Monday, October 24, 2011

Ethics of the Jewish Left

There are two guiding axioms regarding American Jews that can be said with relative certainty: Jews tend to list to the liberal left and have certainly been a force within the political left since the days of FDR and American Jews, regardless of Israel’s political proclivity to socialism have always been supportive. While American Jews did have their misgivings about the Kibbutz and socialized medicine, they treated those phenomena as a curios, non threatening concepts, political ideas that could be studied from a distance and visited on occasion. The support for the political left in America was a genteel flirtation with left wing concepts. Political ideas such as socialism weren’t, for the most part, within that purview of Jewish left wing American politics nor would it be tolerated. Entitlement programs yes, economic safety nets yes, socializing the country including health care, no. It was ok in Israel; after all, Israel was far away, and American Jews weren’t going to settle there any time before the Messiah beckoned them. So it appears there was an inconsistency, a double standard between what was ok for the Jews in Israel and what was acceptable for the Jews in America. The American Jewish left supported Labor government and their programs which launched and supported a social democratic society, preferring socialized medicine but this same standard of care was unacceptable for American Jews. They believed that the American capitalistic system was the best and its medical/health system was the finest in the world. In the eyes of the American Jews it was ok for Israelis to compromise their health system for the benefit of the masses, but not ok for Americans to follow suit.

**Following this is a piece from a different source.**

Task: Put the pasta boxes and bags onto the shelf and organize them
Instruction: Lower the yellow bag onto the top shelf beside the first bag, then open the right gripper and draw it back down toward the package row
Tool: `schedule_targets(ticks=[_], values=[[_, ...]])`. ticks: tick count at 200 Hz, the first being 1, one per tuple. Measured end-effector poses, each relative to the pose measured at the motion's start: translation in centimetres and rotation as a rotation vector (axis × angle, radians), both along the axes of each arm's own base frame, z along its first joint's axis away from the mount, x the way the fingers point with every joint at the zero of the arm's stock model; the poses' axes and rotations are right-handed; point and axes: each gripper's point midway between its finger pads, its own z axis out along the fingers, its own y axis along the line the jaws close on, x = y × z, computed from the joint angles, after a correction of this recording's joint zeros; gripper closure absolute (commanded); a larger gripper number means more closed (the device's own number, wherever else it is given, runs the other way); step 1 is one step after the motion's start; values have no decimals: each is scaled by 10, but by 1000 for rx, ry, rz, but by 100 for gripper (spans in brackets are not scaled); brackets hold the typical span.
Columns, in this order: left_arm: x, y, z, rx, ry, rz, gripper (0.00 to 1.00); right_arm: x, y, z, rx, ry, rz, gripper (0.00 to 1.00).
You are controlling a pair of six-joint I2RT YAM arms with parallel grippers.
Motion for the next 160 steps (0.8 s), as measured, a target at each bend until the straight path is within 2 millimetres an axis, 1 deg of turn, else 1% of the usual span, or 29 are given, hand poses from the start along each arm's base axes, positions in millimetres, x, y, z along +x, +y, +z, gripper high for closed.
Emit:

Over the past decade this picture has changed considerably offering on the one hand a more consistent approach by the American Jewish community to standards appropriate for Israel as well as for Americans giving a new understanding to that aphorism “what is good for the goose is good for the gander”. On the other hand this has opened up a series of existential concerns that are more relevant to American Jews than Israelis. Ironically this developing existential threat to the American Jewish community has balanced the scales by which both communities face existential threats: Israel from without and American Jews from within.

The twenty first century has dawned with a subtle but focused shift in how Americans view the world. Americans see things less through the prism of countries and nationalities, viewing our challenges on a much more massive scale: a global scale. Our economics have become global and so has our understanding and approach to politics. Americans no longer see themselves as “exceptional” Americans but as members of a “One World” community. The butterfly effect once the provenance of meteorological and mathematical theories can now be applied to global politics and sociology: what affects someone in a small African village will ultimately affect many people in across the globe. Jews have fallen in step with this reasoning as well. The more left of center one is, the more apt one is to fall into lock step with this approach. On the surface one would think that this global vision is relatively benign: the more we view our challenges as global the more effective and comprehensive the solutions will be. But in reality it is an inverse ratio. The more one sees the world as “One World”, one community, a global community, the less one sees his own people as special, unique and worthy of special treatment. This is what is happening in the United States. Exceptionalism used to be the guiding light of the American dream. It was understood by its citizens that America being blessed was a very unique place to be a part of. It was a privilege to be a citizen and defend the country when called upon. The liberal left has slowly but surely chipped away at America’s view of itself as exceptional, deriding it at every opportunity, preferring to place America on equal footing with every other country, apologizing for its past sins of excellence.

The American Jewish left, in sync with the rest of the American left has crafted for itself a new Judaism, a Judaism that can fit the times, a Judaism bowdlerized of the uncomfortable words of “asher bochar banu” (choseness), replacing it with “tikkun olam” (social justice). In so doing they have corrupted the idea and concept of those words to mean global social justice rather than internal soul searching and self-correction as it was intended by the kabbalists. By denuding Judaism of its sense of “choseness” left wing Jews have pared down the unique qualities of Judaism putting it on the same footing of the latest progressive theories of social workers, community activists, union organizers and the like.

This is a Judaism that is hardly recognizable, reinvented to suit the whim of a new global generation. This past week a woman chided me in not having any grounding in fundamental Jewish knowledge claiming that it was incredible how I didn’t know that one of the primary tenets of Judaism is social justice! To be sure Judaism has always had a place for tikkun olam but it has always been fraught with intellectual tension. Like everything else in classical Judaism, nothing is simple.This tension was best highlighted by Hillel who stated a profound truth: “If I am only for myself, who am I?” and “If I am not for myself, who will be for me”? In laying down this truth, Hillel was recognizing both the universalistic drive we ought to have as human beings but at the same time acknowledge the particularistic nature of our people, if we wished to endure as a people. American Jews need to be cognizant of this polar tension that exists within the ethical matrix of the Jewish people. We can’t afford the luxury of adopting the message of the left which promulgates a universalistic message without compromising the integrity of the Jewish people. By co-opting into that message the American Jewish community risks the danger of trivializing its own identity for the greater good of the global community. The logic of the continuum makes perfect sense. If the concern is for the universal man, than the personal needs of the particular become overshadowed, blended in, ultimately loosing its unique identity and unrecognizable from the rest.